## [Task objective]
Please reproduce each line of the data below exactly as shown.

Source data Start Marker

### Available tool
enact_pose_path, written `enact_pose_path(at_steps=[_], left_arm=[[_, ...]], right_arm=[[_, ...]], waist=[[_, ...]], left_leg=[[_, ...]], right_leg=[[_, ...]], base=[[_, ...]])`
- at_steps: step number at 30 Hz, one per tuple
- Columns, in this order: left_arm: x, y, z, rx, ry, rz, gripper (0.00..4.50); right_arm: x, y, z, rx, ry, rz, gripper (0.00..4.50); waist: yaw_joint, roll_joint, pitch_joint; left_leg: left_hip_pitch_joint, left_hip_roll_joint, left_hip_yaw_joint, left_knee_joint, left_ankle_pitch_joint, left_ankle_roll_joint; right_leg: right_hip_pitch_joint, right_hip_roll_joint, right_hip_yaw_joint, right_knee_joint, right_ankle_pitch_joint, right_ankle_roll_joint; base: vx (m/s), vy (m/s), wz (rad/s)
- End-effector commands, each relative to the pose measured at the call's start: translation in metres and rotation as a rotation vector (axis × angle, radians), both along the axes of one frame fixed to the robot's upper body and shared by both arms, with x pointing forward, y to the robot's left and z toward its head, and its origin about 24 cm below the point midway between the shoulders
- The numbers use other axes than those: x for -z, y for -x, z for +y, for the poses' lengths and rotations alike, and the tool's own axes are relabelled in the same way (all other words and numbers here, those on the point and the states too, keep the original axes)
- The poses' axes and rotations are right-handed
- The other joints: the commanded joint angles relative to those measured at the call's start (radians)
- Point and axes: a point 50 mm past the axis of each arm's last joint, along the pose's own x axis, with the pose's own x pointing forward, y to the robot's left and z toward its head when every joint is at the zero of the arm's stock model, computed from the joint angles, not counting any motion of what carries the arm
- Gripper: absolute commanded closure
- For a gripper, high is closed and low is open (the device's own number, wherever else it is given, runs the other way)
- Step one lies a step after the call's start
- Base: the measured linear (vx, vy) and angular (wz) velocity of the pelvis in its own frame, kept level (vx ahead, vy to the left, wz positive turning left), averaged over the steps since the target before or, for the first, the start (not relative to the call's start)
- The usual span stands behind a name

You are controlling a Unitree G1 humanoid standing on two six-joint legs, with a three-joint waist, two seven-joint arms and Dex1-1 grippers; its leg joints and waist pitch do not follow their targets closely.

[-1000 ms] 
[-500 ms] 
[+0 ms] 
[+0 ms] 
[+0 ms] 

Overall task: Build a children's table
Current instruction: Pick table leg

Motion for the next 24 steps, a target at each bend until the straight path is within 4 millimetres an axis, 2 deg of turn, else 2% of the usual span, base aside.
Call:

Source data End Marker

## [Answer below]
### Available tool
enact_pose_path, written `enact_pose_path(at_steps=[_], left_arm=[[_, ...]], right_arm=[[_, ...]], waist=[[_, ...]], left_leg=[[_, ...]], right_leg=[[_, ...]], base=[[_, ...]])`
- at_steps: step number at 30 Hz, one per tuple
- Columns, in this order: left_arm: x, y, z, rx, ry, rz, gripper (0.00..4.50); right_arm: x, y, z, rx, ry, rz, gripper (0.00..4.50); waist: yaw_joint, roll_joint, pitch_joint; left_leg: left_hip_pitch_joint, left_hip_roll_joint, left_hip_yaw_joint, left_knee_joint, left_ankle_pitch_joint, left_ankle_roll_joint; right_leg: right_hip_pitch_joint, right_hip_roll_joint, right_hip_yaw_joint, right_knee_joint, right_ankle_pitch_joint, right_ankle_roll_joint; base: vx (m/s), vy (m/s), wz (rad/s)
- End-effector commands, each relative to the pose measured at the call's start: translation in metres and rotation as a rotation vector (axis × angle, radians), both along the axes of one frame fixed to the robot's upper body and shared by both arms, with x pointing forward, y to the robot's left and z toward its head, and its origin about 24 cm below the point midway between the shoulders
- The numbers use other axes than those: x for -z, y for -x, z for +y, for the poses' lengths and rotations alike, and the tool's own axes are relabelled in the same way (all other words and numbers here, those on the point and the states too, keep the original axes)
- The poses' axes and rotations are right-handed
- The other joints: the commanded joint angles relative to those measured at the call's start (radians)
- Point and axes: a point 50 mm past the axis of each arm's last joint, along the pose's own x axis, with the pose's own x pointing forward, y to the robot's left and z toward its head when every joint is at the zero of the arm's stock model, computed from the joint angles, not counting any motion of what carries the arm
- Gripper: absolute commanded closure
- For a gripper, high is closed and low is open (the device's own number, wherever else it is given, runs the other way)
- Step one lies a step after the call's start
- Base: the measured linear (vx, vy) and angular (wz) velocity of the pelvis in its own frame, kept level (vx ahead, vy to the left, wz positive turning left), averaged over the steps since the target before or, for the first, the start (not relative to the call's start)
- The usual span stands behind a name

You are controlling a Unitree G1 humanoid standing on two six-joint legs, with a three-joint waist, two seven-joint arms and Dex1-1 grippers; its leg joints and waist pitch do not follow their targets closely.

[-1000 ms] 
[-500 ms] 
[+0 ms] 
[+0 ms] 
[+0 ms] 

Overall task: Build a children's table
Current instruction: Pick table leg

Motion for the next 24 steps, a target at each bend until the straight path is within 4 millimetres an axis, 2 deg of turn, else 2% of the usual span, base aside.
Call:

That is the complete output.